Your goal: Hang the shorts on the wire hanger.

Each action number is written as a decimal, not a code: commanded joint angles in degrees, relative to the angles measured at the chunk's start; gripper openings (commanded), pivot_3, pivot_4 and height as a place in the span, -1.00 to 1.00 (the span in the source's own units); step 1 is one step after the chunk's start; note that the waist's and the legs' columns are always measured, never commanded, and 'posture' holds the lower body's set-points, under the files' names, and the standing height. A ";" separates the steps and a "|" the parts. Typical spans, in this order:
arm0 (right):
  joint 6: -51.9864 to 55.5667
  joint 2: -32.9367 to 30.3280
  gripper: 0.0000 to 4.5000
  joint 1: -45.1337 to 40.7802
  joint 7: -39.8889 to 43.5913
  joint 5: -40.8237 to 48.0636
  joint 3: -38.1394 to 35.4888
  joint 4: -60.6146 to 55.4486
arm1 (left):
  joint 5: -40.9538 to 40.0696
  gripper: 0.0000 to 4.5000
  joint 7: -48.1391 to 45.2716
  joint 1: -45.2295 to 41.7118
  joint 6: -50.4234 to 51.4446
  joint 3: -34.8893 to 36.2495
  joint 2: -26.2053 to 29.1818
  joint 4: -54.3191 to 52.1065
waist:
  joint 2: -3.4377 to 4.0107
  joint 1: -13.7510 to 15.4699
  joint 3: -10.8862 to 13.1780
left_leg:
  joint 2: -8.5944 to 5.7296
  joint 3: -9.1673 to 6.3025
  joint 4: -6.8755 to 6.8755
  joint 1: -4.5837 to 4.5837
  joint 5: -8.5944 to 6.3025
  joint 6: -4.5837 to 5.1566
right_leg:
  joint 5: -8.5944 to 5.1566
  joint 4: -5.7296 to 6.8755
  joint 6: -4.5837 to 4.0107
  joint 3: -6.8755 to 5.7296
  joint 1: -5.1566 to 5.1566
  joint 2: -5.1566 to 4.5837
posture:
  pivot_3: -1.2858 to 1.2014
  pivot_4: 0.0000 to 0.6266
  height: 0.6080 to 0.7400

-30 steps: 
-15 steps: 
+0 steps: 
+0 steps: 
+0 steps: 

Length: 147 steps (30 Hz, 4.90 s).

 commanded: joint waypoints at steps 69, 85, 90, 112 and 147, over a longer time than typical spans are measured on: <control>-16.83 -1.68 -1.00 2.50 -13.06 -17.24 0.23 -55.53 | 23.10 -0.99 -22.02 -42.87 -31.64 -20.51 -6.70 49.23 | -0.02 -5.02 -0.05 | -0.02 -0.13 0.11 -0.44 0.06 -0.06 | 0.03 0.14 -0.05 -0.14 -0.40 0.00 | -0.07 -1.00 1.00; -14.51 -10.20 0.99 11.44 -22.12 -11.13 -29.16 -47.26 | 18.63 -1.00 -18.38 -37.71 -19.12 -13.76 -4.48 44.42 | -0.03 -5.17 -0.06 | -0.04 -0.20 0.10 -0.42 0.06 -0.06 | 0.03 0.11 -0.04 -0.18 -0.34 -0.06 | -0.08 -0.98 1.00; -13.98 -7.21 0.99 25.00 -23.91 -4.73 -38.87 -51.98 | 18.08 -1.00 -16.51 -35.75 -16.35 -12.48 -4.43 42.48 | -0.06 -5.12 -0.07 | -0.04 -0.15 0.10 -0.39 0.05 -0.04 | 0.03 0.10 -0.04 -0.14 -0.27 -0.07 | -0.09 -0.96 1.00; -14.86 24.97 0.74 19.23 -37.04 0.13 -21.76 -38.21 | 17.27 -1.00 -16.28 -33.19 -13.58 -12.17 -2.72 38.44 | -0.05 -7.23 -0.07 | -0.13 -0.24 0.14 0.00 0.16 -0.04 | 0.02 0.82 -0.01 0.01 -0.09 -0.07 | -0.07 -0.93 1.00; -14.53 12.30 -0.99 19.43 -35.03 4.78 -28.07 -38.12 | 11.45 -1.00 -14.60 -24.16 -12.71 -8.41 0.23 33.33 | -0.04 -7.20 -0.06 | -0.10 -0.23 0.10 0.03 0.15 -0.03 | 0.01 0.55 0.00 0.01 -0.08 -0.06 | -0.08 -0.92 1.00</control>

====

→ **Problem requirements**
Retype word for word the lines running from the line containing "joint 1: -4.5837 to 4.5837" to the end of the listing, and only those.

→ **Written response**
  joint 1: -4.5837 to 4.5837
  joint 5: -8.5944 to 6.3025
  joint 6: -4.5837 to 5.1566
right_leg:
  joint 5: -8.5944 to 5.1566
  joint 4: -5.7296 to 6.8755
  joint 6: -4.5837 to 4.0107
  joint 3: -6.8755 to 5.7296
  joint 1: -5.1566 to 5.1566
  joint 2: -5.1566 to 4.5837
posture:
  pivot_3: -1.2858 to 1.2014
  pivot_4: 0.0000 to 0.6266
  height: 0.6080 to 0.7400

-30 steps: 
-15 steps: 
+0 steps: 
+0 steps: 
+0 steps: 

Length: 147 steps (30 Hz, 4.90 s).

 commanded: joint waypoints at steps 69, 85, 90, 112 and 147, over a longer time than typical spans are measured on: <control>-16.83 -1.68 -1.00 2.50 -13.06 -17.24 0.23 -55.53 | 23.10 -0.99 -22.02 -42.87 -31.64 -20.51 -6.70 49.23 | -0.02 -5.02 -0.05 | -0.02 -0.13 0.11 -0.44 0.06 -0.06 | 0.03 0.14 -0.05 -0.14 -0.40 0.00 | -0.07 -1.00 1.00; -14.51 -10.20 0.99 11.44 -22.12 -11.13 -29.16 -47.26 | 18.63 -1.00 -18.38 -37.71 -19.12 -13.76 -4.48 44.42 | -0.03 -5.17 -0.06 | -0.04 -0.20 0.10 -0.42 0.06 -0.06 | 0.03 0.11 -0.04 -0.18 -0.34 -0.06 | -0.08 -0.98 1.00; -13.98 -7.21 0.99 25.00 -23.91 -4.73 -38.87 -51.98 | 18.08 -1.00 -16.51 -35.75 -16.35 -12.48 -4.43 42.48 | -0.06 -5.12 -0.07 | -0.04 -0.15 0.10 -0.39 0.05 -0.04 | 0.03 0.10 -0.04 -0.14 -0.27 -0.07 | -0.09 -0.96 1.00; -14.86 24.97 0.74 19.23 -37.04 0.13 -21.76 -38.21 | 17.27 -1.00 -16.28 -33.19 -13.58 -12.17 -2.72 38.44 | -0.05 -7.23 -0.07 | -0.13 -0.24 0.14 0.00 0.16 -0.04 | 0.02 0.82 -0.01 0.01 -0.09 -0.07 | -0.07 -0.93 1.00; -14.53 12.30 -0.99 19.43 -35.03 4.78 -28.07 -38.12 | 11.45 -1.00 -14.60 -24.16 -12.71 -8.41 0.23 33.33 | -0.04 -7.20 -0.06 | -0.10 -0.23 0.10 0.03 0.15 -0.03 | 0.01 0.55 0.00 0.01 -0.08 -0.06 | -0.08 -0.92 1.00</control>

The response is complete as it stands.